YOUR OBJECTIVE ::
For this exercise, output every line of the data as it stands.

INFORMATION SUPPLIED ::
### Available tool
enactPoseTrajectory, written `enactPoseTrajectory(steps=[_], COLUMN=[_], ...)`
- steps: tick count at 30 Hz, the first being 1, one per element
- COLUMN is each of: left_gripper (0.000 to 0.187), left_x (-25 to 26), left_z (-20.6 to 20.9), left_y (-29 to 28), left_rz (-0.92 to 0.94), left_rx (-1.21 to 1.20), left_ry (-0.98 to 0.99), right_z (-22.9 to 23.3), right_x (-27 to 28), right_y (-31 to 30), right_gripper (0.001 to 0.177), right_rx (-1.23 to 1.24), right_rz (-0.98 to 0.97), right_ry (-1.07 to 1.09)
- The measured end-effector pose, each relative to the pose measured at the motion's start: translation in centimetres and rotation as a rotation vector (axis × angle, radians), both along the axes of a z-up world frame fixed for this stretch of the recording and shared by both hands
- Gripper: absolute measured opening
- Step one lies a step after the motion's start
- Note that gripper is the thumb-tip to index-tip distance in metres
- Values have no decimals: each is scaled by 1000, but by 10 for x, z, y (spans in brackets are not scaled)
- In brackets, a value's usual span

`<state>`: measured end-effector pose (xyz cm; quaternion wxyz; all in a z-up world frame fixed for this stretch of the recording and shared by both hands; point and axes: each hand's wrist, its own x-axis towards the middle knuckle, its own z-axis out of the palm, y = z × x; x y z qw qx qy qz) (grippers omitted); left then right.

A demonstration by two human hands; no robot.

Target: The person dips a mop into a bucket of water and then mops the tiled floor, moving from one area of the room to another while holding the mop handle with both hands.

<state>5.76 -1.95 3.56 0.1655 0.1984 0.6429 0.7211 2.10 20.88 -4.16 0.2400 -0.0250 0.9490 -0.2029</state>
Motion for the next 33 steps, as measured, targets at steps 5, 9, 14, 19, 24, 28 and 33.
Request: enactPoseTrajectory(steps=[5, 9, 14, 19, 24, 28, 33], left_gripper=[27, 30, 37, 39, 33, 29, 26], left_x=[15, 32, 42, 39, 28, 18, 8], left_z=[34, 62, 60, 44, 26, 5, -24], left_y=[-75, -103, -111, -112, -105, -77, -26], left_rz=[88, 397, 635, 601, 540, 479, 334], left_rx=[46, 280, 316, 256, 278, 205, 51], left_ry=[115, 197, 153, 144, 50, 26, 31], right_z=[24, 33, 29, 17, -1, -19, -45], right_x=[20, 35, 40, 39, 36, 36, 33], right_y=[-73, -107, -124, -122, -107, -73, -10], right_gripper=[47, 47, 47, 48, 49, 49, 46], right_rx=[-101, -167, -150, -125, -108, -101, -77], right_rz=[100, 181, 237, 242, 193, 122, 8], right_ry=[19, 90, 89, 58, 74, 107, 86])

RESULT BELOW ::
### Available tool
enactPoseTrajectory, written `enactPoseTrajectory(steps=[_], COLUMN=[_], ...)`
- steps: tick count at 30 Hz, the first being 1, one per element
- COLUMN is each of: left_gripper (0.000 to 0.187), left_x (-25 to 26), left_z (-20.6 to 20.9), left_y (-29 to 28), left_rz (-0.92 to 0.94), left_rx (-1.21 to 1.20), left_ry (-0.98 to 0.99), right_z (-22.9 to 23.3), right_x (-27 to 28), right_y (-31 to 30), right_gripper (0.001 to 0.177), right_rx (-1.23 to 1.24), right_rz (-0.98 to 0.97), right_ry (-1.07 to 1.09)
- The measured end-effector pose, each relative to the pose measured at the motion's start: translation in centimetres and rotation as a rotation vector (axis × angle, radians), both along the axes of a z-up world frame fixed for this stretch of the recording and shared by both hands
- Gripper: absolute measured opening
- Step one lies a step after the motion's start
- Note that gripper is the thumb-tip to index-tip distance in metres
- Values have no decimals: each is scaled by 1000, but by 10 for x, z, y (spans in brackets are not scaled)
- In brackets, a value's usual span

`<state>`: measured end-effector pose (xyz cm; quaternion wxyz; all in a z-up world frame fixed for this stretch of the recording and shared by both hands; point and axes: each hand's wrist, its own x-axis towards the middle knuckle, its own z-axis out of the palm, y = z × x; x y z qw qx qy qz) (grippers omitted); left then right.

A demonstration by two human hands; no robot.

Target: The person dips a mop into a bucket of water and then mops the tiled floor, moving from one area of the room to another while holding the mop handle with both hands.

<state>5.76 -1.95 3.56 0.1655 0.1984 0.6429 0.7211 2.10 20.88 -4.16 0.2400 -0.0250 0.9490 -0.2029</state>
Motion for the next 33 steps, as measured, targets at steps 5, 9, 14, 19, 24, 28 and 33.
Request: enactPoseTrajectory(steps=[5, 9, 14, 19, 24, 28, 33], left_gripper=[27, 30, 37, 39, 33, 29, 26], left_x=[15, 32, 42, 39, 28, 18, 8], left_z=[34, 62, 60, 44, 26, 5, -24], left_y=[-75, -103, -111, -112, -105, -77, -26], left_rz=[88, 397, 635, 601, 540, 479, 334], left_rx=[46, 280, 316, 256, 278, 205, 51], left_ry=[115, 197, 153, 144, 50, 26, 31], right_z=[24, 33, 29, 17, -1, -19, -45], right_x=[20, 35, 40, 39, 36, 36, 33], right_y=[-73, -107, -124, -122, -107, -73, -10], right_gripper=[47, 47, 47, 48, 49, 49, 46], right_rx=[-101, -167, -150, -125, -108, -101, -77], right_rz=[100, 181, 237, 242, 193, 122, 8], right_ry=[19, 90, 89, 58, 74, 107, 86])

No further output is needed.